### Problem description
Every line of the data below should be repeated exactly, and no picture should be copied.

### Dataset section
━━━
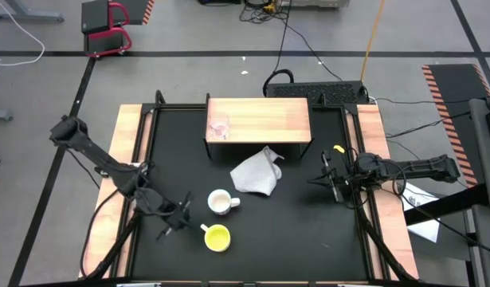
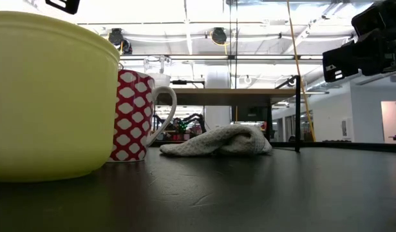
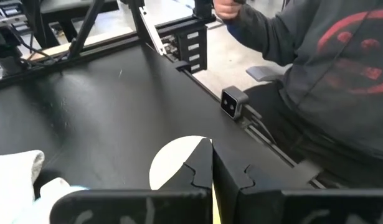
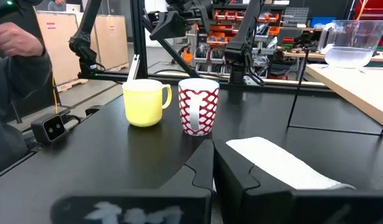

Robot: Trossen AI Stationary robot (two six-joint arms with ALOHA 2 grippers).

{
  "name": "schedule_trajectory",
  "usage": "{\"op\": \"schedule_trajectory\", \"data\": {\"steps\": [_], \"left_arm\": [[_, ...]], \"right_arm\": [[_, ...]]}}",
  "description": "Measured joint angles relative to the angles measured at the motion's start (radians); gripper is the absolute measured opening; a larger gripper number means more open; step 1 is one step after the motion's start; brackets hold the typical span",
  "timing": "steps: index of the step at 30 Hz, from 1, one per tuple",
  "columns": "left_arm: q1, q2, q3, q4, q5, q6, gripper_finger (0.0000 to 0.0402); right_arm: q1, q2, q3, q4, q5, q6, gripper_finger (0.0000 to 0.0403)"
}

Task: Stack small to large cups/mugs on shelf
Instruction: Put the yellow mug on the shelf

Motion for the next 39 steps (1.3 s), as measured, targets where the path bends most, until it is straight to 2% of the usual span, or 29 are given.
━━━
### Written response
Robot: Trossen AI Stationary robot (two six-joint arms with ALOHA 2 grippers).

{
  "name": "schedule_trajectory",
  "usage": "{\"op\": \"schedule_trajectory\", \"data\": {\"steps\": [_], \"left_arm\": [[_, ...]], \"right_arm\": [[_, ...]]}}",
  "description": "Measured joint angles relative to the angles measured at the motion's start (radians); gripper is the absolute measured opening; a larger gripper number means more open; step 1 is one step after the motion's start; brackets hold the typical span",
  "timing": "steps: index of the step at 30 Hz, from 1, one per tuple",
  "columns": "left_arm: q1, q2, q3, q4, q5, q6, gripper_finger (0.0000 to 0.0402); right_arm: q1, q2, q3, q4, q5, q6, gripper_finger (0.0000 to 0.0403)"
}

Task: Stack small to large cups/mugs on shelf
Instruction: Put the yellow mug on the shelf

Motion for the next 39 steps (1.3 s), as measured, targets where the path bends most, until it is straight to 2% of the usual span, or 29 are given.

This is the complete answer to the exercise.